Please repeat the line that has "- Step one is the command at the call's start" and all lines after it, exactly as they appear, through the end of the entries.

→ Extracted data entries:
━━━━━━━━

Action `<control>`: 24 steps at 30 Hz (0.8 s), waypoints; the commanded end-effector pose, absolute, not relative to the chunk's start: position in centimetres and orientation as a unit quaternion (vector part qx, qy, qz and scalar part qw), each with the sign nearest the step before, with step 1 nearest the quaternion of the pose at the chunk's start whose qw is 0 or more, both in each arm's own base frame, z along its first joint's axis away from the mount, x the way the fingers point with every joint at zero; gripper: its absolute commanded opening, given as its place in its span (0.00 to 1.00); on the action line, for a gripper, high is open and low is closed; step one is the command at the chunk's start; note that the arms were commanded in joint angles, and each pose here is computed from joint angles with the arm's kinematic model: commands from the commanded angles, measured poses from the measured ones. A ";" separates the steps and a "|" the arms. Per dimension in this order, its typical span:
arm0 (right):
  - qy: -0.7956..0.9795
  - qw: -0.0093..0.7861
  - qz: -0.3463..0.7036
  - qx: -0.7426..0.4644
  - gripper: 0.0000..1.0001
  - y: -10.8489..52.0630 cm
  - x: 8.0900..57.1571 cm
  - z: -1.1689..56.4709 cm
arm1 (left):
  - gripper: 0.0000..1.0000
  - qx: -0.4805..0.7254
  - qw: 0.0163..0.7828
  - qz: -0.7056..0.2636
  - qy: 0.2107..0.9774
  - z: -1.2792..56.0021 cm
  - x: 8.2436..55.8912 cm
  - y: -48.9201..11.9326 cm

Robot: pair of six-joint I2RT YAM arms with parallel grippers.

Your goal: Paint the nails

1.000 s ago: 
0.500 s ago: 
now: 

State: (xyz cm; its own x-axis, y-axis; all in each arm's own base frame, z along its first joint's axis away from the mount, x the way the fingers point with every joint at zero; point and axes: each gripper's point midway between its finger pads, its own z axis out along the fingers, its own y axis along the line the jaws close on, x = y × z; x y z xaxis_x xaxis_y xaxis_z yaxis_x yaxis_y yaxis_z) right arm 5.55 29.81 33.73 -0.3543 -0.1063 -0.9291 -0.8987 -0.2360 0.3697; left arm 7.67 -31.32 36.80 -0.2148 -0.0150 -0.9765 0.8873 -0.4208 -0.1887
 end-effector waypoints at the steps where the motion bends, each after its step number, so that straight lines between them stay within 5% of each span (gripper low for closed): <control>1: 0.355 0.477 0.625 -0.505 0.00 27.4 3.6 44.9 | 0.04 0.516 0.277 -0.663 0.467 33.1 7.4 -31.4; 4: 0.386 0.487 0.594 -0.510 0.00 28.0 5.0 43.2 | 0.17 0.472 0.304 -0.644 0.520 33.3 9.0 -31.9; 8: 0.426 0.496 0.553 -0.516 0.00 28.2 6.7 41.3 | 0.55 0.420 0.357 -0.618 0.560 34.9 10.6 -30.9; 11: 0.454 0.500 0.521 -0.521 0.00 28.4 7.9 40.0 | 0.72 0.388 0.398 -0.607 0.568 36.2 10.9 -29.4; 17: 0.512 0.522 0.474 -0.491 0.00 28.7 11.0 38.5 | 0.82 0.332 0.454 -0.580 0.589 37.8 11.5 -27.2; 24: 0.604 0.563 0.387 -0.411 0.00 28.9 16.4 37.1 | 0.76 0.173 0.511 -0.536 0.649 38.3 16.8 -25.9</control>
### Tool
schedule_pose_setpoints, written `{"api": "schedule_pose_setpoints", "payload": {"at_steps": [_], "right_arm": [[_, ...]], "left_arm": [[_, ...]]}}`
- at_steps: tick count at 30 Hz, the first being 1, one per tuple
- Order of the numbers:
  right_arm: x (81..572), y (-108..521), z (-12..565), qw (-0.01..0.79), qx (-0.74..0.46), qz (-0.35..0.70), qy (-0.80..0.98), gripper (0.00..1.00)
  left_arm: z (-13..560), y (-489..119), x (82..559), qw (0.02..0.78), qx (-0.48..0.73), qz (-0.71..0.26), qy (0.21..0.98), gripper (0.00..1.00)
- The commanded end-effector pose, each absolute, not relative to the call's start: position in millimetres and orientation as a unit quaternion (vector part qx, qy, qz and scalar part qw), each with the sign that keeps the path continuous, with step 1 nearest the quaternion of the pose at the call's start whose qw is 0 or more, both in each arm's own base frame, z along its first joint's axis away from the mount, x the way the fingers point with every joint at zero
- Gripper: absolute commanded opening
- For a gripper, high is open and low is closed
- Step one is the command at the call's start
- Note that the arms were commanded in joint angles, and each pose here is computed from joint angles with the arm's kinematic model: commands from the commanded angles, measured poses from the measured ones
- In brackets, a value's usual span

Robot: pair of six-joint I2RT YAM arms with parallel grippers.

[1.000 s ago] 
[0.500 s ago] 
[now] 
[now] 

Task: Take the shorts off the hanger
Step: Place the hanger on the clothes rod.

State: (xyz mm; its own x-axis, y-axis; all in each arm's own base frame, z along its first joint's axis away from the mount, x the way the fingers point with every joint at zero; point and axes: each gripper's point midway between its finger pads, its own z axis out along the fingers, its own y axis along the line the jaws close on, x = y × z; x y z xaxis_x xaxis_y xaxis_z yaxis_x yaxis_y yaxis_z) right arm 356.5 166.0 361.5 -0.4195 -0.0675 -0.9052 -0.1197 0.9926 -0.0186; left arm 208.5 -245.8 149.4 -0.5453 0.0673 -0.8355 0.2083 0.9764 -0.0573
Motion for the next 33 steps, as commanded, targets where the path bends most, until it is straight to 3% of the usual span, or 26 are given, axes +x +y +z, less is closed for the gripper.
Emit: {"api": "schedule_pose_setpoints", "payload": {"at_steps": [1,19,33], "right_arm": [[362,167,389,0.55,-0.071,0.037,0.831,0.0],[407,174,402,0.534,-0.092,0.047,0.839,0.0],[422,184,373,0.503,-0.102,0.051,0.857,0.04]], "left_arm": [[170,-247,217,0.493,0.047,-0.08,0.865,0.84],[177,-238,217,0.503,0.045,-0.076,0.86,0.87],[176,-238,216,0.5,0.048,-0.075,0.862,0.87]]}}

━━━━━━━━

→ Written answer:
- Step one is the command at the call's start
- Note that the arms were commanded in joint angles, and each pose here is computed from joint angles with the arm's kinematic model: commands from the commanded angles, measured poses from the measured ones
- In brackets, a value's usual span

Robot: pair of six-joint I2RT YAM arms with parallel grippers.

[1.000 s ago] 
[0.500 s ago] 
[now] 
[now] 

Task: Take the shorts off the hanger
Step: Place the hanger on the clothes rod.

State: (xyz mm; its own x-axis, y-axis; all in each arm's own base frame, z along its first joint's axis away from the mount, x the way the fingers point with every joint at zero; point and axes: each gripper's point midway between its finger pads, its own z axis out along the fingers, its own y axis along the line the jaws close on, x = y × z; x y z xaxis_x xaxis_y xaxis_z yaxis_x yaxis_y yaxis_z) right arm 356.5 166.0 361.5 -0.4195 -0.0675 -0.9052 -0.1197 0.9926 -0.0186; left arm 208.5 -245.8 149.4 -0.5453 0.0673 -0.8355 0.2083 0.9764 -0.0573
Motion for the next 33 steps, as commanded, targets where the path bends most, until it is straight to 3% of the usual span, or 26 are given, axes +x +y +z, less is closed for the gripper.
Emit: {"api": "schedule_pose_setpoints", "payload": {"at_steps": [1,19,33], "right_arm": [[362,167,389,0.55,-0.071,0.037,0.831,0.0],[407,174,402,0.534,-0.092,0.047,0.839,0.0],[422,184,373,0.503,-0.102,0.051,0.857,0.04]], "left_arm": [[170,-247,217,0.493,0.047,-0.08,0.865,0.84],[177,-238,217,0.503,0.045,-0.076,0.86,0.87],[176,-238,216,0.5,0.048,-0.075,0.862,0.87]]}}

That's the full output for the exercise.